Four tourists traveling through Tajikistan on bicycles Sunday were killed when a driver allegedly rammed his car into them and joined his passengers in going after the cyclists with knives, U.S. and Tajik officials said Monday.

Islamic State took credit for the attack Monday, but did not provide further detail or evidence for its claim. The attackers “were soldier of the Islamic State and carried out the attack in response to calls to target the citizens of the coalition countries,” according to a statement by the terror group’s AMAQ news agency.

A Daewoo sedan plowed into a group of seven foreign bicyclists about 100 kilometers (60 miles) south of the Tajik capital, Dushanbe, on Sunday. The attackers then exited the vehicle then exited the car and began stabbing the victims with knives.

Four of the cyclists died and three others, including a woman from Switzerland, were injured, Tajik officials said.

Two of the victims were American, one was Swiss, and another was from the Netherlands, foreign and Tajik officials said. Tajik President Emomali Rahmon sent the leaders of each country a telegram expressing condolences on Monday.

Interior Minister Ramazon Rakhimzoda told reporters that one of the survivors had knife wounds and police found knives and guns with some of the suspects. He described the car crash as “an attack,” and said investigators were examining all possibilities, including a road accident, murder and terrorism.

Rakhimzoda said one suspect was killed while resisting arrest; his ministry said two suspects were killed and the U.S. Embassy reported three. The discrepancy could not be immediately explained.

Four suspects have been detained, according to the Interior Ministry of the Central Asian, ex-Soviet republic.

The State Department issued a statement on Monday condemning what it called a “senseless attack” and expressing “deepest condolences” to the families of the people killed.
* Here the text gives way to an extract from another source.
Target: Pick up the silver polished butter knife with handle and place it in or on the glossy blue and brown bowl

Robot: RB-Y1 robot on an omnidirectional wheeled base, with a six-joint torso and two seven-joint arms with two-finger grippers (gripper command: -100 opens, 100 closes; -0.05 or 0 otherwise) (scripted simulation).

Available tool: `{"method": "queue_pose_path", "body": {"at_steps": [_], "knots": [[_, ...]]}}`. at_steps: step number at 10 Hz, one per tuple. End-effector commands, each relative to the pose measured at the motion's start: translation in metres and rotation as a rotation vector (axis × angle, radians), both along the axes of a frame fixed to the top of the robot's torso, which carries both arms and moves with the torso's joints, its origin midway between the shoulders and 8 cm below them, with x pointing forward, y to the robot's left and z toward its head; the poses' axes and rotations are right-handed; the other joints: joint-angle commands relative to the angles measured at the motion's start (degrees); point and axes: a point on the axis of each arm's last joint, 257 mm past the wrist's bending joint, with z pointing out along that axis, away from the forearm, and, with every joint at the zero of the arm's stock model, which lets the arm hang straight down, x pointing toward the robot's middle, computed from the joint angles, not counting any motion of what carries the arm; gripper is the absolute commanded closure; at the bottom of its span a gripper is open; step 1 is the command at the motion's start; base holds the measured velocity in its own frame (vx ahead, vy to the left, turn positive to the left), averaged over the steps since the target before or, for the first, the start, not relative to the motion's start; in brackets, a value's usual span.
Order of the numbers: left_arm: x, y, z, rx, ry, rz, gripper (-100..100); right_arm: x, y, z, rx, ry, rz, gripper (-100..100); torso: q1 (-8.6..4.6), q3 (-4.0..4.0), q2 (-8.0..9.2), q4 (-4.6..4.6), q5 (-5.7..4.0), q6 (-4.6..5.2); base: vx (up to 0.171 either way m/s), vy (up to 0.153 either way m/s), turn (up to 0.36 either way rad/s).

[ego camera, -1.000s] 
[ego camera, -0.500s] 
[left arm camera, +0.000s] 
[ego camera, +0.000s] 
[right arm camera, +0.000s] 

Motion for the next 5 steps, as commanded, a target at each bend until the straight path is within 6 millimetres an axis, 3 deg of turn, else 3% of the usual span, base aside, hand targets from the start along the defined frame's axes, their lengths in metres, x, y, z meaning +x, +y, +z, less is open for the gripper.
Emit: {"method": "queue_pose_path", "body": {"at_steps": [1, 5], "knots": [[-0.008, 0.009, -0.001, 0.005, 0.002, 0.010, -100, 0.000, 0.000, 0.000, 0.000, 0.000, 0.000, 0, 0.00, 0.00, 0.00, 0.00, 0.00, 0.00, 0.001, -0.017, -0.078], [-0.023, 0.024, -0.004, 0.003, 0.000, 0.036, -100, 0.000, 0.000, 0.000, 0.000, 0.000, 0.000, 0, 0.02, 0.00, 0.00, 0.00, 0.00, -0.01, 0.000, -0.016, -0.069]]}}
The department said it could not provide more information about the U.S. citizens due to “privacy concerns,” but that U.S. officials were working closely with Tajik authorities.

Swiss Foreign Ministry spokeswoman Silvia Mueller said that while the circumstances of the crash were unclear, the Swiss government’s travel advice for Tajikistan notes there is a risk of attacks and poor road travel conditions in the Central Asian country.

“Should it turn out to have been a terrorist act, this would be recorded in the travel advice,” Mueller said.

The State Department encouraged Americans headed abroad to monitor government advisories for updated information on where it is safe to travel.